**Assigned task:** All of the data below should be output exactly as given.

**Data provided:**

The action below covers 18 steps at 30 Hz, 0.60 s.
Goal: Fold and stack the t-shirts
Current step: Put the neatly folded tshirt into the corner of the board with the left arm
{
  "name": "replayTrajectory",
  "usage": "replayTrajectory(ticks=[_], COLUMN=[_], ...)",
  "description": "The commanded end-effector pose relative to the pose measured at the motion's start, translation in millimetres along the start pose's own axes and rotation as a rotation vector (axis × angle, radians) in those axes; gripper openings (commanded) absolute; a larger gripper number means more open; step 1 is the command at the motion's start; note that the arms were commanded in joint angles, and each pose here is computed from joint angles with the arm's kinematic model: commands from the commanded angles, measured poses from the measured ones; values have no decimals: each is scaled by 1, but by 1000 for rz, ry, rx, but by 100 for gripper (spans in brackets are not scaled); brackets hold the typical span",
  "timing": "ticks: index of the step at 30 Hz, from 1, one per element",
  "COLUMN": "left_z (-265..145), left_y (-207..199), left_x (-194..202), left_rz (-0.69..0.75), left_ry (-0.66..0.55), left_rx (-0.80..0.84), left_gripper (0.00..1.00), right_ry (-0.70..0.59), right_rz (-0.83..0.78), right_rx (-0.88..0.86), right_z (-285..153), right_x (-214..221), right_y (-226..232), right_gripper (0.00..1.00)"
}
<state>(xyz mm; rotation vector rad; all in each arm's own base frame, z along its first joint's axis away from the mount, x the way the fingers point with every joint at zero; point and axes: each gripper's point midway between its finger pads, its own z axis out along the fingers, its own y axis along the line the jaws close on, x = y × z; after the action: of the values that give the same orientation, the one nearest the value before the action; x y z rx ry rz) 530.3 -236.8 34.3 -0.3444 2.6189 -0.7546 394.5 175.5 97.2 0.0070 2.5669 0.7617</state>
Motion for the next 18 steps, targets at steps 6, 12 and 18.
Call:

**Response area:**
The action below covers 18 steps at 30 Hz, 0.60 s.
Goal: Fold and stack the t-shirts
Current step: Put the neatly folded tshirt into the corner of the board with the left arm
{
  "name": "replayTrajectory",
  "usage": "replayTrajectory(ticks=[_], COLUMN=[_], ...)",
  "description": "The commanded end-effector pose relative to the pose measured at the motion's start, translation in millimetres along the start pose's own axes and rotation as a rotation vector (axis × angle, radians) in those axes; gripper openings (commanded) absolute; a larger gripper number means more open; step 1 is the command at the motion's start; note that the arms were commanded in joint angles, and each pose here is computed from joint angles with the arm's kinematic model: commands from the commanded angles, measured poses from the measured ones; values have no decimals: each is scaled by 1, but by 1000 for rz, ry, rx, but by 100 for gripper (spans in brackets are not scaled); brackets hold the typical span",
  "timing": "ticks: index of the step at 30 Hz, from 1, one per element",
  "COLUMN": "left_z (-265..145), left_y (-207..199), left_x (-194..202), left_rz (-0.69..0.75), left_ry (-0.66..0.55), left_rx (-0.80..0.84), left_gripper (0.00..1.00), right_ry (-0.70..0.59), right_rz (-0.83..0.78), right_rx (-0.88..0.86), right_z (-285..153), right_x (-214..221), right_y (-226..232), right_gripper (0.00..1.00)"
}
<state>(xyz mm; rotation vector rad; all in each arm's own base frame, z along its first joint's axis away from the mount, x the way the fingers point with every joint at zero; point and axes: each gripper's point midway between its finger pads, its own z axis out along the fingers, its own y axis along the line the jaws close on, x = y × z; after the action: of the values that give the same orientation, the one nearest the value before the action; x y z rx ry rz) 530.3 -236.8 34.3 -0.3444 2.6189 -0.7546 394.5 175.5 97.2 0.0070 2.5669 0.7617</state>
Motion for the next 18 steps, targets at steps 6, 12 and 18.
Call:

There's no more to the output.